Kink, Sex, and Aging

Kink, Sex, and Aging:

The Who

“The things they do look awful c-c-cold. I hope I die before I get old.” Peter Townsend (1965)

This article is a brief overview of some of the ways aging interacts with being kinky. Such a summary calls for two caveats up front:
Kink is a subculture, and not just one community, but many small ones. That means that many of the strengths and problems of the general culture infiltrate kink subcultures. Social problems and prejudices from the general society do not stop at the dungeon door. Communities vary, and not all dungeons are the same.

I can’t promise you this job! You may need some preparation!

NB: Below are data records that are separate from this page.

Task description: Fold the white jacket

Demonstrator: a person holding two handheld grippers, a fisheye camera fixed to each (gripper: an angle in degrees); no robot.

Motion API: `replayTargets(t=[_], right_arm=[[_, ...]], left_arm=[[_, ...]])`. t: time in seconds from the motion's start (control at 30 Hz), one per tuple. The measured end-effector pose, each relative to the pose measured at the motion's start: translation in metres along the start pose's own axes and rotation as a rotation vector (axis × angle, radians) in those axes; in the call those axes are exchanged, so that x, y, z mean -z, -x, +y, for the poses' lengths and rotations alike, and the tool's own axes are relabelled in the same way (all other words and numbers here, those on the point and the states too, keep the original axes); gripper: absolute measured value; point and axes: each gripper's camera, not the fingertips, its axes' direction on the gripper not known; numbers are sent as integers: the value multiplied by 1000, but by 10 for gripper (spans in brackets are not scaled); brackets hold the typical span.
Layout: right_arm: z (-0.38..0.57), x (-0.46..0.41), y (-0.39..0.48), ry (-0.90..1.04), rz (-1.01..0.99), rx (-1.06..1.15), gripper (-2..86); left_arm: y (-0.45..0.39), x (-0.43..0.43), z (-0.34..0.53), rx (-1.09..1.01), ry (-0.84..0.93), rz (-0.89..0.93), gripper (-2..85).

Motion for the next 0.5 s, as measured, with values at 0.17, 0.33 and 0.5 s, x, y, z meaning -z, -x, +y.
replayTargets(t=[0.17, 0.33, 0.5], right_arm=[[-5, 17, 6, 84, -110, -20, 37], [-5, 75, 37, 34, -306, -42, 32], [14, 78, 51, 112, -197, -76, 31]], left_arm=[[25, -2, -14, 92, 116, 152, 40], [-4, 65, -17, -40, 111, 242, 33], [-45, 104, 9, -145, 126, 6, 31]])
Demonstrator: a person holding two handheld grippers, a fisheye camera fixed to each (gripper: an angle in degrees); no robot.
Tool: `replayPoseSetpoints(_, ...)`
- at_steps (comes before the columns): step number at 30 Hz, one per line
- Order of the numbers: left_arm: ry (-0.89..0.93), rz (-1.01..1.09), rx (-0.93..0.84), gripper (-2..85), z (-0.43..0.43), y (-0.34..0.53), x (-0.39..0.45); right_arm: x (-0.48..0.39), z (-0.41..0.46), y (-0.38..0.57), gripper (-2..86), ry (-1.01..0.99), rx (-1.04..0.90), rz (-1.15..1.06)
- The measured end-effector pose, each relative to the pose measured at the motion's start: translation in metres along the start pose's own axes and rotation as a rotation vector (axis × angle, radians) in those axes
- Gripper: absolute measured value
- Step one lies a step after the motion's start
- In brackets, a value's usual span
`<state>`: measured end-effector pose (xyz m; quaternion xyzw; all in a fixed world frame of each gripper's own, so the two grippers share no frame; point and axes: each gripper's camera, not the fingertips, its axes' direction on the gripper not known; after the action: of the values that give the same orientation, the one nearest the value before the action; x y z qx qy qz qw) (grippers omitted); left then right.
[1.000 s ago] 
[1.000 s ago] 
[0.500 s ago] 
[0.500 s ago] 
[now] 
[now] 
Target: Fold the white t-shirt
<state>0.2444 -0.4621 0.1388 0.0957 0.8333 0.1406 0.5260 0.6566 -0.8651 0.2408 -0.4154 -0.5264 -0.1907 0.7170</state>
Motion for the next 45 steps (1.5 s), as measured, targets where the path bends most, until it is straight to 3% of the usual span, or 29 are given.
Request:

Kink is not a panacea, and where kink communities and values are potential resources, it can still be quite challenging to find and use them. Your experiences may vary from examples cited here. Just as I cannot promise that if you just want it badly enough, you can become a Cirque du Soleil acrobat, I can pretty much guarantee that you cannot do so without intention and dedication. Anecdotes presented here are not intended to norm kinky sexual experiences but to alert you to what might be possible when you set your goals. When participation in the world of kink does provide skills and advantages in dealing with the challenges of maintaining sexual satisfaction as aging advances, I do not mean to imply that the communities of alternate sexuality are the only places that such advantages can be attained.

Aging:

The model of aging implicit in this essay derives from Erik Erikson. Childhood and Society (1950) is great for further reading, although it is not about elder adjustment per se. Erikson transformed Freud’s developmental theory – think; oral, anal, phallic, and Oedipal phases — which was originally a biological theory of development, into a social theory, and then expanded it to cover the entire lifespan. For a more practical and less theoretical reading, I would also suggest Joan Price’s Naked at Our Age (2011) for a non-kinky discussion of sex and aging.